Source records
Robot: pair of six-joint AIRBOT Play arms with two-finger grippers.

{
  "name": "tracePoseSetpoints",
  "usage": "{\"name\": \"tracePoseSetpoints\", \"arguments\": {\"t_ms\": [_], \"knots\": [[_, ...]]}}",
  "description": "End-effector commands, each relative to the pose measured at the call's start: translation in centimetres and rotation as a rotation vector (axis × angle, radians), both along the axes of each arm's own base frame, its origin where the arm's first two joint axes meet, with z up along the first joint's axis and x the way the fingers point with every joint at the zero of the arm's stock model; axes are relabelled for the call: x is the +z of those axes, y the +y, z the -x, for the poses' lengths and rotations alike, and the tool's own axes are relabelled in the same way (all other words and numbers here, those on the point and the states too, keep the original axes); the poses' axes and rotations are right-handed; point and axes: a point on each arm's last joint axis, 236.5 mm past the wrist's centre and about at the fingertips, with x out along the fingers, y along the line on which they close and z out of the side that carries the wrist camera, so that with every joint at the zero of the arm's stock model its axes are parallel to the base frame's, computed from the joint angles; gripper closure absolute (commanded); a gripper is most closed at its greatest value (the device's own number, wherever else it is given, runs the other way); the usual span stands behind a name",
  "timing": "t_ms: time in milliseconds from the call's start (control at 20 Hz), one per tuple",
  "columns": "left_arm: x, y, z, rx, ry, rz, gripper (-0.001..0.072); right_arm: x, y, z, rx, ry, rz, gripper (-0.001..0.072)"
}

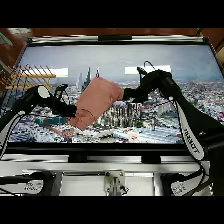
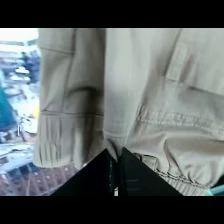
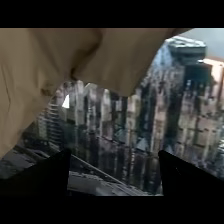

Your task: Fold the shirts.

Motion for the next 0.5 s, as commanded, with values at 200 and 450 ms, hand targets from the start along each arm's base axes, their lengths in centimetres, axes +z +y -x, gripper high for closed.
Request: {"name": "tracePoseSetpoints", "arguments": {"t_ms": [200, 450], "knots": [[0.1, 1.3, -1.9, 0.039, -0.037, -0.013, 0.0657, 0.7, 1.7, -2.8, -0.094, -0.081, -0.075, 0.0052], [1.4, 1.1, -2.8, 0.036, -0.069, -0.005, 0.0657, -1.9, 1.3, -6.4, -0.306, -0.087, -0.117, 0.0052]]}}
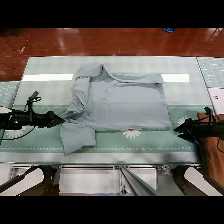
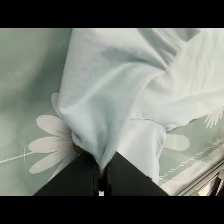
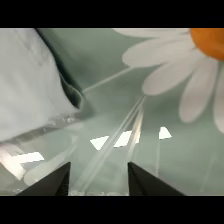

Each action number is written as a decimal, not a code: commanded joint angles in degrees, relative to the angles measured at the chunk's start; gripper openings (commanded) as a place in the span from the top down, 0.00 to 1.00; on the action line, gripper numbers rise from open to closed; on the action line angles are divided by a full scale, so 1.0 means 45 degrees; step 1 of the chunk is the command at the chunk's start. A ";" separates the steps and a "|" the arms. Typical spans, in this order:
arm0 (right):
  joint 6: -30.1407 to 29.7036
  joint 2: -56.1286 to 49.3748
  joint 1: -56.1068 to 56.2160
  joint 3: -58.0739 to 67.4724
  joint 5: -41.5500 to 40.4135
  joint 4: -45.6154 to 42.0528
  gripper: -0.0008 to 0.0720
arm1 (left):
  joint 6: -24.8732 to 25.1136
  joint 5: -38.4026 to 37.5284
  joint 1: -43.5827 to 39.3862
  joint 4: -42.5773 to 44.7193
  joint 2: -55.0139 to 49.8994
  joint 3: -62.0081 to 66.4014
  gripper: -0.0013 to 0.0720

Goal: Fold the shirts.

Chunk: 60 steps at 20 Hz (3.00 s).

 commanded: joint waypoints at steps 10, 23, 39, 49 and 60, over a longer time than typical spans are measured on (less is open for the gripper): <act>-0.1030 -0.3895 0.4410 0.2225 -0.3711 0.4022 0.95 | -0.0199 -0.0019 0.0015 -0.0321 -0.0005 0.0053 0.96; 0.0651 0.0267 0.5119 1.7952 -0.0690 0.1778 0.96 | -0.2147 0.1734 0.0155 -0.8286 0.3041 1.0987 0.96; 0.2783 0.6295 0.5115 1.8729 0.5712 -0.4177 0.96 | -0.7077 -0.0214 -0.1826 0.5882 0.9811 1.5319 0.96; 0.1846 0.5425 0.5119 0.9918 0.1880 -0.1336 0.96 | -0.7645 -0.1491 -0.3215 0.6207 0.6513 1.0064 0.96; -0.1409 -0.5129 0.5129 1.0210 -0.3900 0.3483 0.96 | -0.7635 0.4915 -0.3317 0.2642 -0.4571 0.9938 0.96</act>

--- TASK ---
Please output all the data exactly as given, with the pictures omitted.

--- EXERCISE RESULT ---
Robot: pair of six-joint AIRBOT Play arms with two-finger grippers.

{
  "name": "tracePoseSetpoints",
  "usage": "{\"name\": \"tracePoseSetpoints\", \"arguments\": {\"t_ms\": [_], \"knots\": [[_, ...]]}}",
  "description": "End-effector commands, each relative to the pose measured at the call's start: translation in centimetres and rotation as a rotation vector (axis × angle, radians), both along the axes of each arm's own base frame, its origin where the arm's first two joint axes meet, with z up along the first joint's axis and x the way the fingers point with every joint at the zero of the arm's stock model; axes are relabelled for the call: x is the +z of those axes, y the +y, z the -x, for the poses' lengths and rotations alike, and the tool's own axes are relabelled in the same way (all other words and numbers here, those on the point and the states too, keep the original axes); the poses' axes and rotations are right-handed; point and axes: a point on each arm's last joint axis, 236.5 mm past the wrist's centre and about at the fingertips, with x out along the fingers, y along the line on which they close and z out of the side that carries the wrist camera, so that with every joint at the zero of the arm's stock model its axes are parallel to the base frame's, computed from the joint angles; gripper closure absolute (commanded); a gripper is most closed at its greatest value (the device's own number, wherever else it is given, runs the other way); the usual span stands behind a name",
  "timing": "t_ms: time in milliseconds from the call's start (control at 20 Hz), one per tuple",
  "columns": "left_arm: x, y, z, rx, ry, rz, gripper (-0.001..0.072); right_arm: x, y, z, rx, ry, rz, gripper (-0.001..0.072)"
}


Your task: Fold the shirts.

Motion for the next 0.5 s, as commanded, with values at 200 and 450 ms, hand targets from the start along each arm's base axes, their lengths in centimetres, axes +z +y -x, gripper high for closed.
Request: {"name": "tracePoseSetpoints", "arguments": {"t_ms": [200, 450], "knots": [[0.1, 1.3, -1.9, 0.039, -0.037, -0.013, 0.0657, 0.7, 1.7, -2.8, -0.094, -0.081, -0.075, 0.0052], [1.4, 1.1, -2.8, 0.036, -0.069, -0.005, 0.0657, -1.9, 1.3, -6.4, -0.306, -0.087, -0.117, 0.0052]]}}

Each action number is written as a decimal, not a code: commanded joint angles in degrees, relative to the angles measured at the chunk's start; gripper openings (commanded) as a place in the span from the top down, 0.00 to 1.00; on the action line, gripper numbers rise from open to closed; on the action line angles are divided by a full scale, so 1.0 means 45 degrees; step 1 of the chunk is the command at the chunk's start. A ";" separates the steps and a "|" the arms. Typical spans, in this order:
arm0 (right):
  joint 6: -30.1407 to 29.7036
  joint 2: -56.1286 to 49.3748
  joint 1: -56.1068 to 56.2160
  joint 3: -58.0739 to 67.4724
  joint 5: -41.5500 to 40.4135
  joint 4: -45.6154 to 42.0528
  gripper: -0.0008 to 0.0720
arm1 (left):
  joint 6: -24.8732 to 25.1136
  joint 5: -38.4026 to 37.5284
  joint 1: -43.5827 to 39.3862
  joint 4: -42.5773 to 44.7193
  joint 2: -55.0139 to 49.8994
  joint 3: -62.0081 to 66.4014
  gripper: -0.0013 to 0.0720

Goal: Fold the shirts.

Chunk: 60 steps at 20 Hz (3.00 s).

 commanded: joint waypoints at steps 10, 23, 39, 49 and 60, over a longer time than typical spans are measured on (less is open for the gripper): <act>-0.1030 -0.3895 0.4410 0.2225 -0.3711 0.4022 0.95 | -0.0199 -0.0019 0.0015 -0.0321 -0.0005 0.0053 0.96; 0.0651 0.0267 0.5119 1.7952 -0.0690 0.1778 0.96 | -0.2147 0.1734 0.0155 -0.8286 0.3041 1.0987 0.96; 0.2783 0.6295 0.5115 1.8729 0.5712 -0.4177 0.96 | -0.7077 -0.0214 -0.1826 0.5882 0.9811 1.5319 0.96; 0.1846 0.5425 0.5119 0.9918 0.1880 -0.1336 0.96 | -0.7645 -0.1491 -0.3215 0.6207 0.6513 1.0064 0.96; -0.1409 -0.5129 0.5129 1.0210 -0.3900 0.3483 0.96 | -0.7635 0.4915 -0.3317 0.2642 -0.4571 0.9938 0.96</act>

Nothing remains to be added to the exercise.